Please output the listing exactly as it stands, but omit any images.

▸ Supplied data

++++++

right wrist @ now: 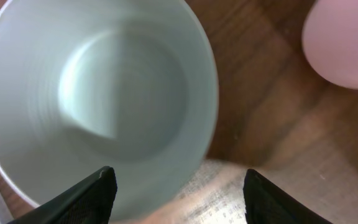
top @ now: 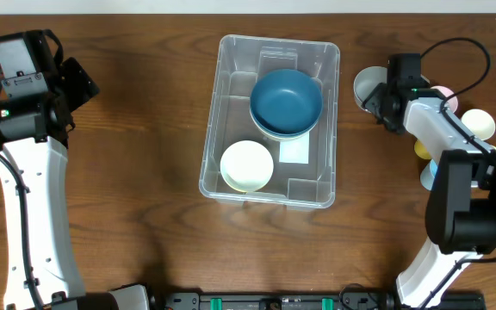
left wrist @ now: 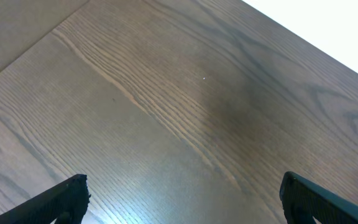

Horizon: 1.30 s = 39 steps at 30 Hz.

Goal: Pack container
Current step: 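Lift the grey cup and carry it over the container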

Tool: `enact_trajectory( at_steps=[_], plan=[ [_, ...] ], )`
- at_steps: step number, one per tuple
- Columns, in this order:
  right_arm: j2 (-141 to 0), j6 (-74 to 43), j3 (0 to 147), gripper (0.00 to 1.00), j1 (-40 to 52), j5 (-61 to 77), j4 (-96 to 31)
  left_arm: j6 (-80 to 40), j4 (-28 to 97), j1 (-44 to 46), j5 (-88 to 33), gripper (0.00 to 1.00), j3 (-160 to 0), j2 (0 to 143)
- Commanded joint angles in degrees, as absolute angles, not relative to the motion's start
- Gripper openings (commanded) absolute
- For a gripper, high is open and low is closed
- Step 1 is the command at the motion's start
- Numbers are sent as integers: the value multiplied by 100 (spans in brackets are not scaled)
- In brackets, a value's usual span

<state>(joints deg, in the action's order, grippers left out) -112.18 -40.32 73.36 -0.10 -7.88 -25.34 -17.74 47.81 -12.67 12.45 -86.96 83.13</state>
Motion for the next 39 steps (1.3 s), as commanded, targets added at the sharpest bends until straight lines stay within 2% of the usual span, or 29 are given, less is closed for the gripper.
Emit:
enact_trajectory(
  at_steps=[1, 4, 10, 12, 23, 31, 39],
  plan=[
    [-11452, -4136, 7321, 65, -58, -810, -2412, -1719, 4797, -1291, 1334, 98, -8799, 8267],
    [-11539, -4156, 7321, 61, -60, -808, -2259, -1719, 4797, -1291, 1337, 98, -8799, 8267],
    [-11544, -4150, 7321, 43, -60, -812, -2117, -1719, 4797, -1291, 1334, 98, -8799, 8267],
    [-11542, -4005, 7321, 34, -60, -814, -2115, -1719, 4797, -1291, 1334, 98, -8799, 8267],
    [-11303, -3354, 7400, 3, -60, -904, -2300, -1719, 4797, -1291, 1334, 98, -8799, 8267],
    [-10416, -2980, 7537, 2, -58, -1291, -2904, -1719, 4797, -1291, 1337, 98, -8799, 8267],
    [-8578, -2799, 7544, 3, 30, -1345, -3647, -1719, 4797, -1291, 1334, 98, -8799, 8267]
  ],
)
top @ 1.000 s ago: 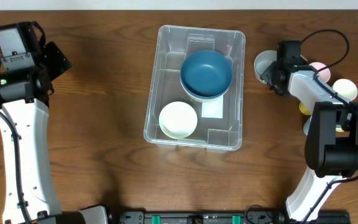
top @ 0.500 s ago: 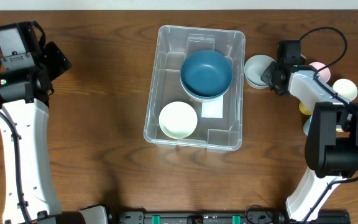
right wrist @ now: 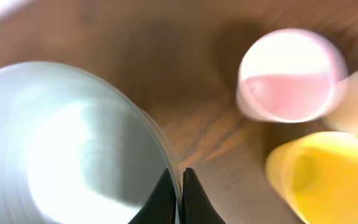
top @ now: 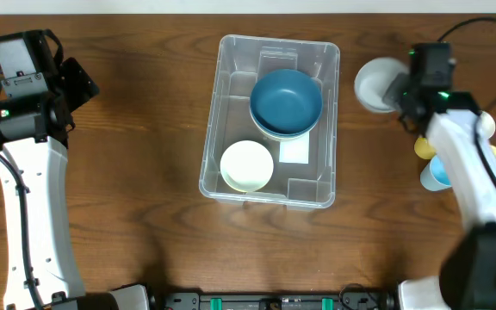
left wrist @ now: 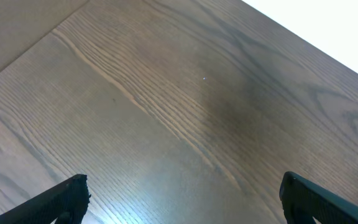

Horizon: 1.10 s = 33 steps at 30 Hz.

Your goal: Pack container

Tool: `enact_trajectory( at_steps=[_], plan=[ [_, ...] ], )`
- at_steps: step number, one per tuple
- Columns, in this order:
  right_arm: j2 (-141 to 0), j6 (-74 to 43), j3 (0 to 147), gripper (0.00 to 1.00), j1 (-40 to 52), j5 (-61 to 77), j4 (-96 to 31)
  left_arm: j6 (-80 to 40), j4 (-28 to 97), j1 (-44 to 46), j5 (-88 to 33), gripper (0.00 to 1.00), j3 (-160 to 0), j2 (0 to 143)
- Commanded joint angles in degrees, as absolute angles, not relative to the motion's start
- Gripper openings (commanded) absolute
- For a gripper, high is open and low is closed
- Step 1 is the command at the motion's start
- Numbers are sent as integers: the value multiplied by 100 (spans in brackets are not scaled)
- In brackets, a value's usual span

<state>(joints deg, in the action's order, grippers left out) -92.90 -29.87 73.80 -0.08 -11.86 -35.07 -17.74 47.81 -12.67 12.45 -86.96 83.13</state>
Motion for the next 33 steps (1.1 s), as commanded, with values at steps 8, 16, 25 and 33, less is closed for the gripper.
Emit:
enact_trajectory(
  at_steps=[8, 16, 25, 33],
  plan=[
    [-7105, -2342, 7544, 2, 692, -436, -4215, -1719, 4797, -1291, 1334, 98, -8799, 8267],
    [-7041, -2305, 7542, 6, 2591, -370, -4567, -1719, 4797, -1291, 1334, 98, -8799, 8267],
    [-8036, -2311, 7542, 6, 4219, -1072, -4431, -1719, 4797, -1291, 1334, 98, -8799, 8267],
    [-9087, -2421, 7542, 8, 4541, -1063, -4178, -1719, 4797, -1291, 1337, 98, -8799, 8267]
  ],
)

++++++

▸ Answer space
right wrist @ now: 
top @ now: 
left wrist @ now: 

Horizon: 1.30 s = 39 steps at 30 Hz.

Goal: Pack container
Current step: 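Lift the grey cup and carry it over the container
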
Tool: `enact_trajectory( at_steps=[_], plan=[ [_, ...] ], )`
- at_steps: step number, one per tuple
- Columns, in this order:
  right_arm: j2 (-141 to 0), j6 (-74 to 43), j3 (0 to 147), gripper (0.00 to 1.00), j1 (-40 to 52), j5 (-61 to 77), j4 (-96 to 31)
  left_arm: j6 (-80 to 40), j4 (-28 to 97), j1 (-44 to 46), j5 (-88 to 33), gripper (0.00 to 1.00), j3 (-160 to 0), j2 (0 to 143)
- Commanded joint angles in degrees, as absolute angles, not relative to the motion's start
- Gripper openings (commanded) absolute
- For a gripper, high is open and low is closed
- Step 1 is the command at the motion's start
- Numbers are sent as integers: the value multiplied by 100 (spans in brackets are not scaled)
- In brackets, a value's usual span

<state>(joints deg, in the action's order, grippers left out) -112.18 -40.32 73.36 -0.10 -7.88 -25.34 -17.74 47.81 -12.67 12.45 -86.96 83.13</state>
Motion for the next 39 steps (1.3 s), as commanded, targets added at the sharpest bends until straight lines stay within 2% of the usual span, or 29 are given, less is closed for the gripper.
Emit:
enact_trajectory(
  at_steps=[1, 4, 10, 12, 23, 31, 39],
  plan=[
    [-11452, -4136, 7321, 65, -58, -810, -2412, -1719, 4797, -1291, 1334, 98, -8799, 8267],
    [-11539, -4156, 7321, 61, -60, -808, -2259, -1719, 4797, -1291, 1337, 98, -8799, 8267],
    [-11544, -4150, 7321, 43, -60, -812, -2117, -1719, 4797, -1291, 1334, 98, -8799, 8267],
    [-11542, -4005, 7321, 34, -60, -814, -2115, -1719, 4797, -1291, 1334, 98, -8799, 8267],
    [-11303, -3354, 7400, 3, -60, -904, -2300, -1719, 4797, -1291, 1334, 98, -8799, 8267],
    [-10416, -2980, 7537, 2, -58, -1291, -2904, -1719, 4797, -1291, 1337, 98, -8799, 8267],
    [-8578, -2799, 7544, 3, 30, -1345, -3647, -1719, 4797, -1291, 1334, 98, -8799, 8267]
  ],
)
top @ 1.000 s ago: 
top @ 0.500 s ago: 
right wrist @ now: 
top @ now: 
left wrist @ now: 

Horizon: 1.10 s = 33 steps at 30 Hz.

Your goal: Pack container

Tool: `enact_trajectory( at_steps=[_], plan=[ [_, ...] ], )`
- at_steps: step number, one per tuple
- Columns, in this order:
  right_arm: j2 (-141 to 0), j6 (-74 to 43), j3 (0 to 147), gripper (0.00 to 1.00), j1 (-40 to 52), j5 (-61 to 77), j4 (-96 to 31)
  left_arm: j6 (-80 to 40), j4 (-28 to 97), j1 (-44 to 46), j5 (-88 to 33), gripper (0.00 to 1.00), j3 (-160 to 0), j2 (0 to 143)
- Commanded joint angles in degrees, as absolute angles, not relative to the motion's start
- Gripper openings (commanded) absolute
- For a gripper, high is open and low is closed
- Step 1 is the command at the motion's start
- Numbers are sent as integers: the value multiplied by 100 (spans in brackets are not scaled)
- In brackets, a value's usual span

<state>(joints deg, in the action's order, grippers left out) -92.90 -29.87 73.80 -0.08 -11.86 -35.07 -17.74 47.81 -12.67 12.45 -86.96 83.13</state>
Motion for the next 33 steps (1.1 s), as commanded, with values at steps 8, 16, 25 and 33, less is closed for the gripper.
Emit:
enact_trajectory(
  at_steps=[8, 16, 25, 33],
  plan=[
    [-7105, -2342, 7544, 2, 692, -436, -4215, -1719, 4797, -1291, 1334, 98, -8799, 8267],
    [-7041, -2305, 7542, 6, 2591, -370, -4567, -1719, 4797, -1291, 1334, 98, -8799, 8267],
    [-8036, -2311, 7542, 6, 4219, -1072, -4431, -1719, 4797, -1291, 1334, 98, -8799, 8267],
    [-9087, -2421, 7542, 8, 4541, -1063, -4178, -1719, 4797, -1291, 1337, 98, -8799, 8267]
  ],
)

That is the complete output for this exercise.